British/Australian cell biologist

Robert G. Parton FAA is a British/Australian cell biologist. He is a Group Leader in the Institute for Molecular Bioscience, University of Queensland and Deputy Director of the University of Queensland Centre for Microscopy and Microanalysis.

== Education ==
Parton studied biochemistry at the University of Edinburgh (1981–1984) and was awarded his PhD from the University of Leicester in 1987. He then joined the European Molecular Biology Laboratory in Heidelberg, Germany, as a post-doctoral fellow with Gareth Griffiths and Kai Simons while holding Royal Society and EMBO postdoctoral fellowships.

== Research ==
Parton started his independent research career in 1991, as a junior Group Leader (Staff Scientist) at the European Molecular Biology Laboratory. He developed his own research program in endocytosis as well as collaborating with EMBL colleagues including Kai Simons, Jean Gruenberg, Marino Zerial and Carlos Dotti. He moved to the University of Queensland in Brisbane, Australia, in 1996 to join the Centre for Microscopy and a newly formed institute which subsequently became the Institute for Molecular Bioscience.

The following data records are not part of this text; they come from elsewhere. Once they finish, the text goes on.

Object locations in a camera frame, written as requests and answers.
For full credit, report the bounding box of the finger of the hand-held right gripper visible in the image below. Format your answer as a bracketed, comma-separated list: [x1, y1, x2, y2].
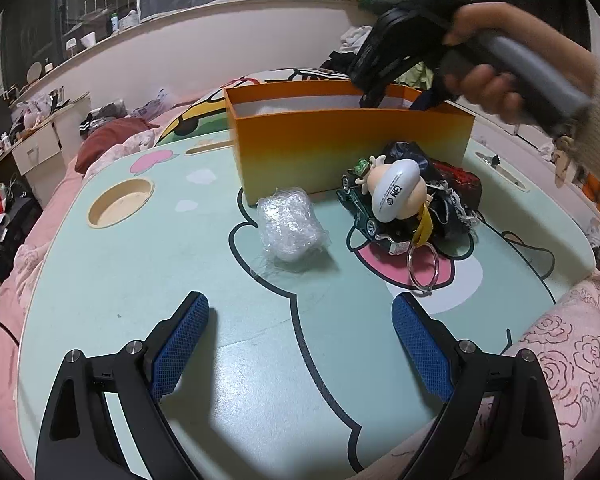
[357, 77, 398, 110]

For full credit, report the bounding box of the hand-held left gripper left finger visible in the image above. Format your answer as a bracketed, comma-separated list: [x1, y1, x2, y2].
[35, 291, 211, 480]

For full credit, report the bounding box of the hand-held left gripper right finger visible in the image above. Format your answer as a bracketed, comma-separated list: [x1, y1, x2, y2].
[391, 292, 566, 480]

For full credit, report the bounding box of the orange cardboard box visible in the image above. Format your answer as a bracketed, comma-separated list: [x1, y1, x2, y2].
[223, 82, 476, 208]

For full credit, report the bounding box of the person's right hand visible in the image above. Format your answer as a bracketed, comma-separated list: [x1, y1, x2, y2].
[442, 1, 598, 126]

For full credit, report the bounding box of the black and white clothes pile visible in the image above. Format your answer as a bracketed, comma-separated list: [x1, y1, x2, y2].
[320, 25, 376, 78]

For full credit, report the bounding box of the black plastic bag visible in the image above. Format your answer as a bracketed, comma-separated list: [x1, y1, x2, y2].
[384, 141, 433, 171]

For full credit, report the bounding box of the bald toy figure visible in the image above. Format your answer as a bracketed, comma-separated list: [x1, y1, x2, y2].
[355, 155, 431, 223]

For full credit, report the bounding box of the green toy car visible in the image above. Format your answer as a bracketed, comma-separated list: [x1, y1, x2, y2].
[336, 160, 416, 256]

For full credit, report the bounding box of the black red lace pouch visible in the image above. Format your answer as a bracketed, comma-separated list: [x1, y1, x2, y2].
[427, 160, 483, 241]

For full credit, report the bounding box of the pink floral blanket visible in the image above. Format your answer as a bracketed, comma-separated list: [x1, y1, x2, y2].
[380, 275, 600, 480]

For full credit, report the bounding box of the clear plastic wrap bundle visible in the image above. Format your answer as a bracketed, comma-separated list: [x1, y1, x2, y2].
[256, 187, 329, 263]

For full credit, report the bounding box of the pink bed quilt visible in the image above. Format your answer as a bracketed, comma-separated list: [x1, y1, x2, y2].
[0, 110, 161, 480]

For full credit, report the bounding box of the dark red pillow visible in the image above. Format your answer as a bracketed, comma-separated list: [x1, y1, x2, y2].
[75, 117, 158, 173]

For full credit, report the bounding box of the orange plush toy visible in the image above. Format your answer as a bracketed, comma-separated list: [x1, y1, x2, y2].
[580, 175, 600, 216]

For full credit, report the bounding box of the white drawer cabinet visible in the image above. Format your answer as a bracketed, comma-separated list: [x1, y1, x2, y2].
[10, 92, 91, 206]

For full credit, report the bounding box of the key ring with yellow strap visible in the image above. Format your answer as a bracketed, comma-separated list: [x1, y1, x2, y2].
[406, 205, 438, 297]

His research revolves around the plasma membrane, with a particular focus on caveolae, lipids and endocytosis. He has made major contributions to understanding how the plasma membrane function, particularly the molecular mechanisms involved in endocytosis. He was involved in the early research and discovery of caveolins and the identification and characterization of cavins as major structural components of caveolae. His research group currently focuses on the structure and function of caveolae, pathways of endocytosis in cultured cells and in whole animals, nanoparticle delivery vectors and pathways, and the role of lipid droplets in defence against pathogens.

== Honours and awards ==
Parton is the recipient of several national and international awards. In 2009, he was elected to the Australian Academy of Science. In 2023, he was elected as an Associate Member of the European Molecular Biology Organization. He is one of the most highly cited researchers in the field of biology and biochemistry with a H-index of at least 151. In 2020, he was named the leading researcher in the field of cell biology in Australia by The Australian. He has received multiple research awards from the ARC, National Heart Foundation, Human Frontier Science Program, NHMRC, and was a Chief Investigator in the ARC Centre of Excellence in Convergent Bio-Nano Science and Technology.^{[1]} He is currently an ARC Laureate Fellow and part of the ERC-funded DRIMMS Synergy Project.

His honours and awards include (sourced from the Grants section of the UQ Researchers profile):
- NHMRC Excellence Award; highest ranked Program Grant in Australia (2007)
- Fellow of the Australian Academy of Science (2009)
- NHMRC Australia Fellowship (2009)
- NHMRC Excellence Award; highest ranked Project Grant in Australia (2010)
- President's Medal Australian Society of Cell and Developmental Biology (2011)
- NHMRC Excellence Award; highest ranked Project Grant in Australia (2013)
- ARC Laureate Fellowship (2021)
- ERC Synergy Grant (2022)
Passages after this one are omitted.